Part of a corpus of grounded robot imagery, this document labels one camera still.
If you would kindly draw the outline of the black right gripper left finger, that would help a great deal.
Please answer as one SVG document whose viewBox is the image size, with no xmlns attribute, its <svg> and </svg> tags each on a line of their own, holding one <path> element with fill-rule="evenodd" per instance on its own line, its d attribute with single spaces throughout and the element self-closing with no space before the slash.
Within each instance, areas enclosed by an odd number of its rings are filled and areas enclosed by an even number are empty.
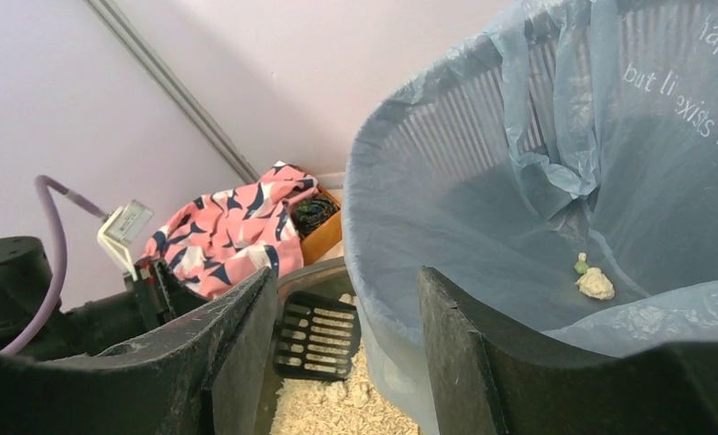
<svg viewBox="0 0 718 435">
<path fill-rule="evenodd" d="M 0 354 L 0 434 L 250 434 L 276 314 L 263 268 L 96 356 Z"/>
</svg>

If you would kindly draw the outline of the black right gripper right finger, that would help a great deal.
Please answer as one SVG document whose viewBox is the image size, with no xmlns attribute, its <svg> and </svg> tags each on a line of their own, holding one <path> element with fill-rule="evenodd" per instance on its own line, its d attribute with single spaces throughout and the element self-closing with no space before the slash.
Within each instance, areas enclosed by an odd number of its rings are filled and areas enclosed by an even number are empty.
<svg viewBox="0 0 718 435">
<path fill-rule="evenodd" d="M 718 342 L 612 358 L 552 339 L 418 274 L 442 434 L 718 434 Z"/>
</svg>

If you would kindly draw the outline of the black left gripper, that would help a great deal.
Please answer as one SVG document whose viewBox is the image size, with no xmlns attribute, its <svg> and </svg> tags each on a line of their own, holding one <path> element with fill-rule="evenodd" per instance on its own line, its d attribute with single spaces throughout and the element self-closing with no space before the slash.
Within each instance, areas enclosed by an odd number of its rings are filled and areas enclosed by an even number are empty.
<svg viewBox="0 0 718 435">
<path fill-rule="evenodd" d="M 164 259 L 144 259 L 134 265 L 131 293 L 146 331 L 157 329 L 209 301 L 179 280 Z"/>
</svg>

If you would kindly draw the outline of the black litter scoop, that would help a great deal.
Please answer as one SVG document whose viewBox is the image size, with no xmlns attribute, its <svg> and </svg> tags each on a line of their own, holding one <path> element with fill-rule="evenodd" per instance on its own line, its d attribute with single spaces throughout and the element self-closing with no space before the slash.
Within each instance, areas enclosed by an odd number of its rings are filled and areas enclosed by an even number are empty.
<svg viewBox="0 0 718 435">
<path fill-rule="evenodd" d="M 342 382 L 353 368 L 361 342 L 354 304 L 297 292 L 287 297 L 272 357 L 275 372 L 286 379 Z"/>
</svg>

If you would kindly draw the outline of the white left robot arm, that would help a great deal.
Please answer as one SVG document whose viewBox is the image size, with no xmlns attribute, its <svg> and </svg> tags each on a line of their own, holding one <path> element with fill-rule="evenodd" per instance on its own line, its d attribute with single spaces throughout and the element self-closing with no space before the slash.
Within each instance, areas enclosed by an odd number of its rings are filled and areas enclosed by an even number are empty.
<svg viewBox="0 0 718 435">
<path fill-rule="evenodd" d="M 39 238 L 0 238 L 0 350 L 31 322 L 52 277 Z M 55 307 L 20 355 L 37 361 L 97 355 L 208 302 L 181 283 L 163 259 L 138 261 L 135 273 L 125 274 L 123 283 L 122 293 L 68 312 Z"/>
</svg>

_ _ _ _

Work item >> Your answer should be a single number: how many lines in the preceding entries contain "would".

Completed exercise >> 5